*Required work:*
Scan the entries below, and for each line that includes the word "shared", make a copy.

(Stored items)
※ ※ ※
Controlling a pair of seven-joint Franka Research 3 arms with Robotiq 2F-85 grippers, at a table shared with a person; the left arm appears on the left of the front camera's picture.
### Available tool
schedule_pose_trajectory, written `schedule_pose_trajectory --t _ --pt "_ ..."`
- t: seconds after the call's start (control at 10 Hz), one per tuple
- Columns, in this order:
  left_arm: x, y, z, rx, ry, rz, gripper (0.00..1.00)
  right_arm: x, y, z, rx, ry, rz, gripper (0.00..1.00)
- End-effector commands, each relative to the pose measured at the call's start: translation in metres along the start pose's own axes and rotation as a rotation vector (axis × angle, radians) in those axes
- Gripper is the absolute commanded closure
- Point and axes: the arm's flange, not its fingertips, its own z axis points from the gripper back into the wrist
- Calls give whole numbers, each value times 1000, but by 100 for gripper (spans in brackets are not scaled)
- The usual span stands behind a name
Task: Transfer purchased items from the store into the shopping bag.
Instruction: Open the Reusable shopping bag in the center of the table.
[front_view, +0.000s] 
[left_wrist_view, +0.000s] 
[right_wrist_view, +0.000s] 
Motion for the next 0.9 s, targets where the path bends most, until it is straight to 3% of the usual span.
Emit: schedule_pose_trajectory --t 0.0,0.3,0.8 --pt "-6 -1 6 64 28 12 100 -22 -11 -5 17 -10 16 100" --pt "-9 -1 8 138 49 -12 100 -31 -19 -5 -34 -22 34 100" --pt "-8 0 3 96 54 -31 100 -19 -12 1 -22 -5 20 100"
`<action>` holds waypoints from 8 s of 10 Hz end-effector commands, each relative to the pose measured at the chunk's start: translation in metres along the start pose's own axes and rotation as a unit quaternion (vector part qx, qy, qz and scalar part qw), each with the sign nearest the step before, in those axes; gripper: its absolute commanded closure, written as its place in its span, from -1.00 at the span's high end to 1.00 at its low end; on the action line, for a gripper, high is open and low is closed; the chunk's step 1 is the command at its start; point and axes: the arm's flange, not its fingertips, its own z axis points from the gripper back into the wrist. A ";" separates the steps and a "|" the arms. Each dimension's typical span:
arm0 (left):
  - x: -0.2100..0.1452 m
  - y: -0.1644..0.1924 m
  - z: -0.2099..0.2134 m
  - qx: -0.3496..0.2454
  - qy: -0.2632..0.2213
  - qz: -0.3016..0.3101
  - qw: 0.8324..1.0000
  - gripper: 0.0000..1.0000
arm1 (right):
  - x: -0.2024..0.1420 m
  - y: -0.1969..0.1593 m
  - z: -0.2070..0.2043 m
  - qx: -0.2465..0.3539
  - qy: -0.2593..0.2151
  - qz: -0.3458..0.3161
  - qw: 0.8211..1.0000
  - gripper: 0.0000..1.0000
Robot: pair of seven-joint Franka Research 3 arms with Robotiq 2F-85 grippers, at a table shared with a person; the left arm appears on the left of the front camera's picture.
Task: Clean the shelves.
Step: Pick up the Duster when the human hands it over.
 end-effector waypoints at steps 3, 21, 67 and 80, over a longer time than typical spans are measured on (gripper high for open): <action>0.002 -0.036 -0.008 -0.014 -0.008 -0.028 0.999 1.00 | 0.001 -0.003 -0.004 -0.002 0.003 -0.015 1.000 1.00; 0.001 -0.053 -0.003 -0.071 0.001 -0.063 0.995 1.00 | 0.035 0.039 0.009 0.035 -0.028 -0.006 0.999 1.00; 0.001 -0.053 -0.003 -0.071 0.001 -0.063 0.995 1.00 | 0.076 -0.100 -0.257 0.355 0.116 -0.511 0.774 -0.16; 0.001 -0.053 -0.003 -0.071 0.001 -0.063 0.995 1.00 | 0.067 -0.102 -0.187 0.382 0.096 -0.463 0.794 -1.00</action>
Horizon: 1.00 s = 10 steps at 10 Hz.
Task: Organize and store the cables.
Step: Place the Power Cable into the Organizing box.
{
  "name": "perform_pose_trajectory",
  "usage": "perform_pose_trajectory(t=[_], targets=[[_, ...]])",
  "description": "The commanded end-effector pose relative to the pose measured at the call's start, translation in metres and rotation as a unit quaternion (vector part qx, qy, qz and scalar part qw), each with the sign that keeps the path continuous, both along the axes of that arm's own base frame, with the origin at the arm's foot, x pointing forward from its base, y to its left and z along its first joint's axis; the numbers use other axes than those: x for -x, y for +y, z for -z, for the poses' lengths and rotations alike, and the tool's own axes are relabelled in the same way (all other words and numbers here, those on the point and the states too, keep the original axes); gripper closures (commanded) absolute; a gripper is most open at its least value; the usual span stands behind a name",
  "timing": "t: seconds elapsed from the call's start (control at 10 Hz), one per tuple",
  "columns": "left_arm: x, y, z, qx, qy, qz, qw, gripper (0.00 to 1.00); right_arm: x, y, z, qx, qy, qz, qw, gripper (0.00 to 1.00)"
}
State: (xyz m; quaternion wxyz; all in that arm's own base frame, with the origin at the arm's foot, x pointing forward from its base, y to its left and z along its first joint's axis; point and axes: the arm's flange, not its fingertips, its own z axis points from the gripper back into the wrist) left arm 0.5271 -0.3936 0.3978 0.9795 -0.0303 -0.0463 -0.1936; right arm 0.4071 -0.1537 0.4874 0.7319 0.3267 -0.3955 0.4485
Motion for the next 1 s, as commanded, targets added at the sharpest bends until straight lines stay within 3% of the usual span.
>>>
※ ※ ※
*Exercise output:*
Controlling a pair of seven-joint Franka Research 3 arms with Robotiq 2F-85 grippers, at a table shared with a person; the left arm appears on the left of the front camera's picture.
Robot: pair of seven-joint Franka Research 3 arms with Robotiq 2F-85 grippers, at a table shared with a person; the left arm appears on the left of the front camera's picture.

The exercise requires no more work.